The last day of Urology rotation also allowed us the privilege of witnessing a semi-catastrophic event. During a routine nephrectomy a resident physician accidentally trimmed too much supporting tissue near the renal vein. This caused the blood vessel to tear and blood to openly flow through an unknown location. The attending physician quickly realized the gravity of the situation and told the resident to scrub in. They two men switched places and the physician began work locating and fixing the tear. Tributary vessels had to be clamped shut and cut. All in all, I think around 15 clamps were used. Some of the vessels were so large in diameter that the clamp barely fit. Even though the scale of Davinci camera is small, there was significant blood loss. I remember thinking to myself while watching the entire situation in 3D through the second console that this patient was going to die. The entire room remained calm throughout. Incidents like this must be commonplace. Attending surgeons with 20+ year experience have seen mostly every situation imaginable, and then some. It was fascinating to watch and I feel extremely privileged.
Jagan and I were lucky enough to witness the removal of an old and implantation of a new device previously unseen by us. The procedure was called artificial urinary sphincter placement. And the device is as the name suggests. We had some down time between procedures which provided ample time to learn about the device. We came across one thorough source with background and functional workings. It was actually pretty awesome because we both became immersed in the history, development of, and future implications of the device. The device is actually remarkable simple. Though the components may be difficult to see on the picture (actually, I’ll upload it as the main picture J), there are only three of them: occlusive cuff, pressure regulating balloon, control pump. This quote was found on a website but I found it very interesting, here you go: ”An artificial urinary sphincter is reserved for treatment of complex or severe stress urinary incontinence. Type III stress urinary incontinence, or intrinsic sphincteric dysfunction, is the inability of the urethra to maintain effective resting urethral closure pressure sufficient to keep the patient clinically dry at rest and during periods of reasonable physical activity.” Pretty much it’s not a common procedure and reserved only for individuals with severe incontinence but who also have the mental sufficiency and motivation to operate such a device. No Dementia permitted.
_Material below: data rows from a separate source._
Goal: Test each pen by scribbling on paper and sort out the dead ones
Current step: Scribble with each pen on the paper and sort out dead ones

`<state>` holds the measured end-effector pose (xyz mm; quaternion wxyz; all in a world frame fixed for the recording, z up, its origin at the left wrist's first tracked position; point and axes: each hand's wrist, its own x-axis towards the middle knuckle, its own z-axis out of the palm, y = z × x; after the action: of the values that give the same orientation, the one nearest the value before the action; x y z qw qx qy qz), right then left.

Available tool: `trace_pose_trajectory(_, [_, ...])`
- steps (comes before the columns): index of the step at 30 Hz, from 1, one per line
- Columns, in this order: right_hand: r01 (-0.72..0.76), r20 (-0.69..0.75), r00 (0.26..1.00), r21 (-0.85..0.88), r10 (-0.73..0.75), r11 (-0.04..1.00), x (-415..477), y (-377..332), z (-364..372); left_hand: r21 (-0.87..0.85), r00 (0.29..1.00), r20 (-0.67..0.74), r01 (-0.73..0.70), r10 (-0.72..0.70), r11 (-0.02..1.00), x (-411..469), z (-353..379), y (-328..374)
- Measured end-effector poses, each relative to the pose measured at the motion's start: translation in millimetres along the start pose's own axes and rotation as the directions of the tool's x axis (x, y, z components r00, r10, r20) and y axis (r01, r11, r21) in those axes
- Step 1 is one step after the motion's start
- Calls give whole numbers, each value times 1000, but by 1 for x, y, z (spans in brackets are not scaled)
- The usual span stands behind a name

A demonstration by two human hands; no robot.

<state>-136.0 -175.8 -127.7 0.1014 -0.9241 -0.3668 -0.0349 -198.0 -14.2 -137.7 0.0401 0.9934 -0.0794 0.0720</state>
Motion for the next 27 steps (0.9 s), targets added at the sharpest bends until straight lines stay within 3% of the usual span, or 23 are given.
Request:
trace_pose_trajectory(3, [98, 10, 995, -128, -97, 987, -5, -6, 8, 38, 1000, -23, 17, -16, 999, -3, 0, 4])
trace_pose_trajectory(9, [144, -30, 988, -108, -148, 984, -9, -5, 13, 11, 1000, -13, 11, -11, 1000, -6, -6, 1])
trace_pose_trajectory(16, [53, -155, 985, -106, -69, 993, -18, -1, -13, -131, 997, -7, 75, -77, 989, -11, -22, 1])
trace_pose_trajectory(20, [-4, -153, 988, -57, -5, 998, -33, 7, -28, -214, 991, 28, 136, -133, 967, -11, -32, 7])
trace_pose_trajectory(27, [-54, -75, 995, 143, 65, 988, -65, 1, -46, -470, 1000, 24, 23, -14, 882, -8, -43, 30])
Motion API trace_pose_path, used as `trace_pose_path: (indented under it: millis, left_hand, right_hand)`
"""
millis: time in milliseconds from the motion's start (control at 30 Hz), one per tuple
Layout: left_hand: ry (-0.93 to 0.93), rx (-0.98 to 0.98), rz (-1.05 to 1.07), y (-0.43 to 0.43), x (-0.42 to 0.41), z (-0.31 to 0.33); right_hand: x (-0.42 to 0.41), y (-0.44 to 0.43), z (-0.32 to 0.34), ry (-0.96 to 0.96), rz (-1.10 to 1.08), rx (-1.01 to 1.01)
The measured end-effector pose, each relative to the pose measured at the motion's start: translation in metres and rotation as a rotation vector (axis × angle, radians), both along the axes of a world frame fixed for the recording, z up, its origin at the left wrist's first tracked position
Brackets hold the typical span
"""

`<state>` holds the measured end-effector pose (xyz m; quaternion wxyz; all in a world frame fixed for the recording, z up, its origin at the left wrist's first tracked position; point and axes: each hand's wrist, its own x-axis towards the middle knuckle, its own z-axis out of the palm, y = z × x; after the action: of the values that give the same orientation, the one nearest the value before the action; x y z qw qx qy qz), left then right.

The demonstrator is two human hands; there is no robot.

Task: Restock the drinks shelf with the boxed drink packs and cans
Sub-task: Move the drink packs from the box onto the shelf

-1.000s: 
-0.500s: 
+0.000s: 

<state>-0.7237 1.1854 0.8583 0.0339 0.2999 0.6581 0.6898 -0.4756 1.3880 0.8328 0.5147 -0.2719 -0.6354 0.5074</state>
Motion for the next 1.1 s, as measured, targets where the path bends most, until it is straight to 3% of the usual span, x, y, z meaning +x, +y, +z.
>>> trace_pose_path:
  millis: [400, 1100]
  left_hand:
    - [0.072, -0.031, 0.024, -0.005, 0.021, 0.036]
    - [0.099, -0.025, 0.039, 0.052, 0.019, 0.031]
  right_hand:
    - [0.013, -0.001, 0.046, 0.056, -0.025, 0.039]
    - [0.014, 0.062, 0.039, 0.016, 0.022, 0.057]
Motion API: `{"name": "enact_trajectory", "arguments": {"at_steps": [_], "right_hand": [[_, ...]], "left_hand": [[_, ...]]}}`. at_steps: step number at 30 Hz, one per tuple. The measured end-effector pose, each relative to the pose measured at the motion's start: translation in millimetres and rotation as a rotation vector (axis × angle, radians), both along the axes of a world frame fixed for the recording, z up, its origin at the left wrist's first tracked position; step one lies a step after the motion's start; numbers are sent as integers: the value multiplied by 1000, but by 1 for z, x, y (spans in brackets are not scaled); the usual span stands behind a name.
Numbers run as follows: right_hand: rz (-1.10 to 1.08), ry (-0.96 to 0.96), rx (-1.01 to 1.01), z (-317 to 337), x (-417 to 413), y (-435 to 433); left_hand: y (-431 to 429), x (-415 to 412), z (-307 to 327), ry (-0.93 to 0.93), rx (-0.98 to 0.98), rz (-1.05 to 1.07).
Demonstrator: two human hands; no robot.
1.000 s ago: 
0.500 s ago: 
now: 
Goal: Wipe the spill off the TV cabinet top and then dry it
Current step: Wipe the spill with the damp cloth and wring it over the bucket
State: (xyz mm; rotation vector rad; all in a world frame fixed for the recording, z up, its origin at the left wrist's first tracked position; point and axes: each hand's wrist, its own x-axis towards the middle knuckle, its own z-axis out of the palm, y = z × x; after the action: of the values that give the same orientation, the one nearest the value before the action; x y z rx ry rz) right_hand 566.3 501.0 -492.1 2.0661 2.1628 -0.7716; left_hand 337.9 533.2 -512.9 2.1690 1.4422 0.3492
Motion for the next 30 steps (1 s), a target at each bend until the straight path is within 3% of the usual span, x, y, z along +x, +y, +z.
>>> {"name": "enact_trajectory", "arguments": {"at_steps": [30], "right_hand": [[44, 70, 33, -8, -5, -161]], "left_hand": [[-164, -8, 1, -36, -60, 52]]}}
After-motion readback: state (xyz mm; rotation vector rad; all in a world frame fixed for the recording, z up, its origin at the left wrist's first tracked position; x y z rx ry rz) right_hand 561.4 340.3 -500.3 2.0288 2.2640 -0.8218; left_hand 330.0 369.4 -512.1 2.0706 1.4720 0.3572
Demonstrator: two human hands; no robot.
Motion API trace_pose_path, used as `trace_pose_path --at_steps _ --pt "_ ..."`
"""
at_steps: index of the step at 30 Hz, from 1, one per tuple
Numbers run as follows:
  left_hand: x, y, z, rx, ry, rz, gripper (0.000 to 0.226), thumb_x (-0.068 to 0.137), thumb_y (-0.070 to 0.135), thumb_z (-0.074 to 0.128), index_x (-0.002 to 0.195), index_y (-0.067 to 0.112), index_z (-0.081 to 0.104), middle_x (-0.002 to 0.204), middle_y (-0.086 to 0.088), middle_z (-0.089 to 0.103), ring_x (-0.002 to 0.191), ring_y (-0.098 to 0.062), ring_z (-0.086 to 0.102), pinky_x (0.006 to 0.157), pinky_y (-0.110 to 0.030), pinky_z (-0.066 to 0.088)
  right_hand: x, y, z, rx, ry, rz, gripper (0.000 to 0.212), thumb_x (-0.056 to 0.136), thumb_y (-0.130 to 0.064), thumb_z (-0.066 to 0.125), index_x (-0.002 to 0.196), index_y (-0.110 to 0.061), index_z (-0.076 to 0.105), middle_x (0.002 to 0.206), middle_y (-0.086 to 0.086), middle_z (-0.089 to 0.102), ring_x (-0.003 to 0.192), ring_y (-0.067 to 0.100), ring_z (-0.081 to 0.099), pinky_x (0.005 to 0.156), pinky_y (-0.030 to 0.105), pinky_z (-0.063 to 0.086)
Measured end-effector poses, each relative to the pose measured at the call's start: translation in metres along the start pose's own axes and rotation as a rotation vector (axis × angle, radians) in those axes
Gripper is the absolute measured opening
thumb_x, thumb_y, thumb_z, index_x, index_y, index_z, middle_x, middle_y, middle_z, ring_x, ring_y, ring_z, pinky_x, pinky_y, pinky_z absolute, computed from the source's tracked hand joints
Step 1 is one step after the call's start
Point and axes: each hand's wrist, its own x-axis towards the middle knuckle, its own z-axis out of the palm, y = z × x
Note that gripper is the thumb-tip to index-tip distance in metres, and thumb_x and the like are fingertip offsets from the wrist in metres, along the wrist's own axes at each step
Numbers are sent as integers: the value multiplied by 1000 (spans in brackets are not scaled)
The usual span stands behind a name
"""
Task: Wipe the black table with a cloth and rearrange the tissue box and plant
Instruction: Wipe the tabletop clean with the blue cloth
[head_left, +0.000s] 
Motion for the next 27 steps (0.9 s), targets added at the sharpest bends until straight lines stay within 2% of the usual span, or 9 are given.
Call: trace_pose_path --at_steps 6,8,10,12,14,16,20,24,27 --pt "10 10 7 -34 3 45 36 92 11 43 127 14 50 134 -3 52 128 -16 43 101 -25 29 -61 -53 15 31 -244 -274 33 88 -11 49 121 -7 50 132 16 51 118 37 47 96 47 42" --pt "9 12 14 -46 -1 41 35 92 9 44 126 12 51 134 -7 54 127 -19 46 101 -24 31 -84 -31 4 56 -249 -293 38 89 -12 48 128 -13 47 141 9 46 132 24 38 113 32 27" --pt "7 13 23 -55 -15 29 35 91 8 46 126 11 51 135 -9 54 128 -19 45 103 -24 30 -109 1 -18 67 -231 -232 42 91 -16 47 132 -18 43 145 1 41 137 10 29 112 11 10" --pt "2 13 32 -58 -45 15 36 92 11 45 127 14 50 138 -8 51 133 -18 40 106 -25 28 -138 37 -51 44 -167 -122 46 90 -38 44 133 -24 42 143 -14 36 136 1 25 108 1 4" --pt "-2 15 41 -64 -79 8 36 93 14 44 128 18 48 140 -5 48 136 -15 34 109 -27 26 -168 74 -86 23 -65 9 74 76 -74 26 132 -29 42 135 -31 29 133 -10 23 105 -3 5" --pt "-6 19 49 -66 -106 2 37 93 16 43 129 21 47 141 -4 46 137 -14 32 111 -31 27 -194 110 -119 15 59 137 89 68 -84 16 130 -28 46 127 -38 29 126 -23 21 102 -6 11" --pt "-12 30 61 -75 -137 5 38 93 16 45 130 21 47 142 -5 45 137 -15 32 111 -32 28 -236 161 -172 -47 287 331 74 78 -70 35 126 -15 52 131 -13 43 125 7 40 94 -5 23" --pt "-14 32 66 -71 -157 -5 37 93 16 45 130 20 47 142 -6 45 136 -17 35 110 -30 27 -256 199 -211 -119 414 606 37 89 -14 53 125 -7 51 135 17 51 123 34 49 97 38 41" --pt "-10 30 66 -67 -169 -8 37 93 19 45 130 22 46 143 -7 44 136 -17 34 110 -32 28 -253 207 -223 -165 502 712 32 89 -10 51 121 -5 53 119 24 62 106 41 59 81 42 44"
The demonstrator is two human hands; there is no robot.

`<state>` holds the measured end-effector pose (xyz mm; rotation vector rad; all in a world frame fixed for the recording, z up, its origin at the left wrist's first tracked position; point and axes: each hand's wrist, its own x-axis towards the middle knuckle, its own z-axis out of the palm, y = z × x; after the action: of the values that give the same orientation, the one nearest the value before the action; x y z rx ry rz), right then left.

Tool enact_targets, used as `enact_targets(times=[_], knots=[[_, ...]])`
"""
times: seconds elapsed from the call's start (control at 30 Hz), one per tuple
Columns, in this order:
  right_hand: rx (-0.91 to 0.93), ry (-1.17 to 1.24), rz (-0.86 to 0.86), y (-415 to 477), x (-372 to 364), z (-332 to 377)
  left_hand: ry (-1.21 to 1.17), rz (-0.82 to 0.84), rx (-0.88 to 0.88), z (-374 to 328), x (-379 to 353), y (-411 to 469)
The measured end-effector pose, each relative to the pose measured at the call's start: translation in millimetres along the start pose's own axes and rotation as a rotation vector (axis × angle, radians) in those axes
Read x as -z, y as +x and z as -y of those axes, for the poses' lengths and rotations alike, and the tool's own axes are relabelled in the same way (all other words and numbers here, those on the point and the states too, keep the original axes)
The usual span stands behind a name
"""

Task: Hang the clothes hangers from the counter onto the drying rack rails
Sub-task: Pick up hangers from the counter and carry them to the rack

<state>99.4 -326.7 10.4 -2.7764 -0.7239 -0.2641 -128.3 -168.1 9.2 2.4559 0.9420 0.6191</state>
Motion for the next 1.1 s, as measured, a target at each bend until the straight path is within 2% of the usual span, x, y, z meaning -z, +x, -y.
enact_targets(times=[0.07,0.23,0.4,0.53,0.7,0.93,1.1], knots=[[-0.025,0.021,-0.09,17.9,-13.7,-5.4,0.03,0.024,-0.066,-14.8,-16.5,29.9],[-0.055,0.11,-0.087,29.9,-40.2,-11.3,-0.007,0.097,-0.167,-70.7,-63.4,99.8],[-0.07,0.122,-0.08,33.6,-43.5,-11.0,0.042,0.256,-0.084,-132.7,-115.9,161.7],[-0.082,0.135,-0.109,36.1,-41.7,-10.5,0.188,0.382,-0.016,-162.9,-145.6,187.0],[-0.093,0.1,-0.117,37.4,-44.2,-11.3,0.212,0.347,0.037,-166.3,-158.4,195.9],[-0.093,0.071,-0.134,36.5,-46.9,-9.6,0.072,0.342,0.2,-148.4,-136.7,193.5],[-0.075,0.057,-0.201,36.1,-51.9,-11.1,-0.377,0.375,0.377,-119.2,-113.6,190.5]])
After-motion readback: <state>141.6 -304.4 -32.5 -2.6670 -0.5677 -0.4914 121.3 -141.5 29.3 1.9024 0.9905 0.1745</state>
The balloon part is available in five differing pressures which are chosen based on the minimal pressure required to close the urethra entirely. The cuff also comes in varying sizes and wraps around the urethra near the bladder exit. The control pump is pretty amazing as it is placed inside the scrotum or labia and is multifunctional. It obviously deflates the cuff letting urine flow from the bladder through the urethra. But it can also be locked in the deflate position. This would be a useful feature during catheter placement. There is also a delay fill mechanism meaning after the cuff has been deflated and no additional urine remains in the bladder, the cuff re-inflates within 3-5 minutes. The fluid traveling between the balloon and cuff passes through the cuff and is unidirectional at any given time. When the patient wishes to urinate, the pump is squeeze which sends fluid from the cuff to the balloon reservoir. I would love to find the criteria for cuff size selection. And how the designers came up with proper tubing lengths between balloon and control and control and cuff. The device is so simple yet improves a select few people’s lives tremendously. When urinary incontinence becomes this severe, the patient must either choose between having permanent catheter inside their urethra at all times with accompanying urine drainage bag or undergoing the artificial sphincter placement procedure.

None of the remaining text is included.